Below are entries to be transcribed exactly; exclude the pictures from the copy.
[[ SUPPLIED MATERIAL, beginning ]]
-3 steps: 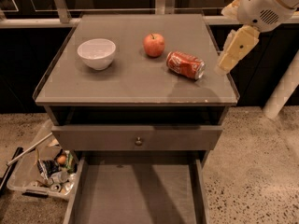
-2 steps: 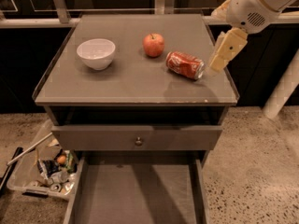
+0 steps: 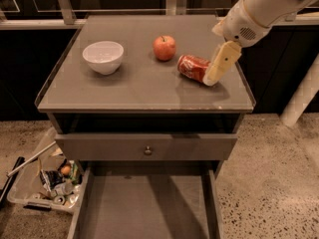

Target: Place coke can into middle drawer

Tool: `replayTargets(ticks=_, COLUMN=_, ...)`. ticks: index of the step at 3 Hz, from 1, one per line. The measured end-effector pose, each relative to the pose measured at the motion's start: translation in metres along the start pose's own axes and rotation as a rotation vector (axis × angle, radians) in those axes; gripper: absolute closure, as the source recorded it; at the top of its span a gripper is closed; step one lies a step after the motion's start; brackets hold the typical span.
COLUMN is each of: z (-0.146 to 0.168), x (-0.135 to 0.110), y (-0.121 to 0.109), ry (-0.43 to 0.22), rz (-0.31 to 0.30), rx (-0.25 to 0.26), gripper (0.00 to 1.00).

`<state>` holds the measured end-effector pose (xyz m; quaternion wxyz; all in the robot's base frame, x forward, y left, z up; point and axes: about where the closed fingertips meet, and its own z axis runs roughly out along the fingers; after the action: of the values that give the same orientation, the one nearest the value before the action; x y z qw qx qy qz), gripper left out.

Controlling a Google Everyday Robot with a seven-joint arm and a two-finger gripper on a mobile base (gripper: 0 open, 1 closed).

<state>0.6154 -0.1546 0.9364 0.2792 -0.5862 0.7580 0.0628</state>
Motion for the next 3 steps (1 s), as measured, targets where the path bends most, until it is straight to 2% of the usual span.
replayTargets(ticks=3, z=0.063, x=0.015, y=-0.024, ry=-0.020, rz=0.107, rx=0.004, gripper=0.00)
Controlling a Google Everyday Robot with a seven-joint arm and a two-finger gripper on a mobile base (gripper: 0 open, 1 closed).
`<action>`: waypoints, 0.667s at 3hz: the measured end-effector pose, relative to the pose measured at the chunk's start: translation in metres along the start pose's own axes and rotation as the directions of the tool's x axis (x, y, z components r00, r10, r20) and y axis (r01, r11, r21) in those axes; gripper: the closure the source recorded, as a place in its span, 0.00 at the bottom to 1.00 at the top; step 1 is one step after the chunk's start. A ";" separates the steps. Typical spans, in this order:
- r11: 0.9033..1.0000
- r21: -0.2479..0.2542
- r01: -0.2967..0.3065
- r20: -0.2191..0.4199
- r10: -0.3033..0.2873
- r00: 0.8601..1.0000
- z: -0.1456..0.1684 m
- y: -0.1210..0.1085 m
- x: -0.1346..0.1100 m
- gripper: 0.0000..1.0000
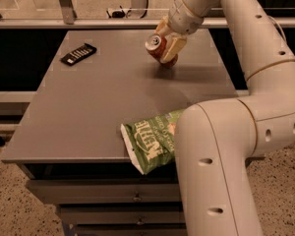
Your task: Knock coke can over
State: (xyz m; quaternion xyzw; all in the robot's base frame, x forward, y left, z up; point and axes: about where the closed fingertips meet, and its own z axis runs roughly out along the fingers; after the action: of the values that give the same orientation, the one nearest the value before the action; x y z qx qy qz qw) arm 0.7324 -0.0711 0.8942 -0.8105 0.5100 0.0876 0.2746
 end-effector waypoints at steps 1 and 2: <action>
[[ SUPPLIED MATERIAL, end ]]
**SOLUTION FOR THIS PROBLEM**
-3 steps: 
-2 steps: 
+0 steps: 

Target: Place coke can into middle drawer

Tool: `replayTargets(ticks=_, COLUMN=_, ...)`. ticks: index of the step at 3 Hz, from 1, one per line. The measured end-effector pose, each relative to the pose measured at the motion's start: translation in metres along the start pose's own axes and rotation as a rotation vector (axis × angle, radians) in those axes; gripper: absolute closure, as the source recorded it; at the top of its span a gripper is closed; step one lies a step after the motion's start; brackets hold the typical span.
COLUMN is each of: z (-0.146 to 0.168), x (-0.135 to 0.110), y (-0.121 to 0.109), ry (-0.43 to 0.22), rz (-0.31 to 0.30), rx (-0.25 to 0.26), gripper (0.00 to 1.00).

`<state>` holds the measured end-effector pose (xyz m; quaternion wxyz; all in the robot's base frame, x forward, y left, z up; point and axes: about where the closed fingertips meet, and its own z axis runs roughly out along the fingers; after the action: of the values that give the same orientation, the one nearest the value before the action; x y z qw qx qy qz), gripper left out.

Controlling a Google Everyday Robot with a seven-joint arm and a two-finger gripper on a mobile base (gripper: 0 open, 1 closed).

<state>0.6154 -0.1546 0.9364 0.2792 -0.5862 0.7580 0.0628</state>
Motion for the next 3 steps (1 s), as measured, targets where the path bends most, until it is straight to 2% of the usual span.
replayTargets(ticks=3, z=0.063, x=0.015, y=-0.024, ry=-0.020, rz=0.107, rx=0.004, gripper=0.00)
Controlling a Google Everyday Robot with a seven-joint arm and a two-finger gripper on a mobile base (gripper: 0 open, 1 closed).
`<action>`: waypoints, 0.667s at 3hz: the measured end-effector pose, relative to the pose measured at the chunk's start: translation in metres along the start pose's own axes and rotation as the directions of the tool's x axis (x, y, z components r00, r10, r20) and y axis (r01, r11, r21) in those axes; gripper: the closure the source recorded, as a place in its span, 0.00 at the bottom to 1.00 at the top; step 1 is one step after the chunk's start. A ";" separates the steps. Typical spans, in this order:
- r11: 0.9033..1.0000
- r21: -0.2479..0.2542
- r01: -0.2967..0.3065
- r20: -0.2191..0.4199
- r10: -0.3033..0.2873
- r00: 0.8601..1.0000
- z: -0.1456..0.1684 m
- y: -0.1210..0.1085 m
- x: -0.1346..0.1100 m
- gripper: 0.0000..1.0000
Your task: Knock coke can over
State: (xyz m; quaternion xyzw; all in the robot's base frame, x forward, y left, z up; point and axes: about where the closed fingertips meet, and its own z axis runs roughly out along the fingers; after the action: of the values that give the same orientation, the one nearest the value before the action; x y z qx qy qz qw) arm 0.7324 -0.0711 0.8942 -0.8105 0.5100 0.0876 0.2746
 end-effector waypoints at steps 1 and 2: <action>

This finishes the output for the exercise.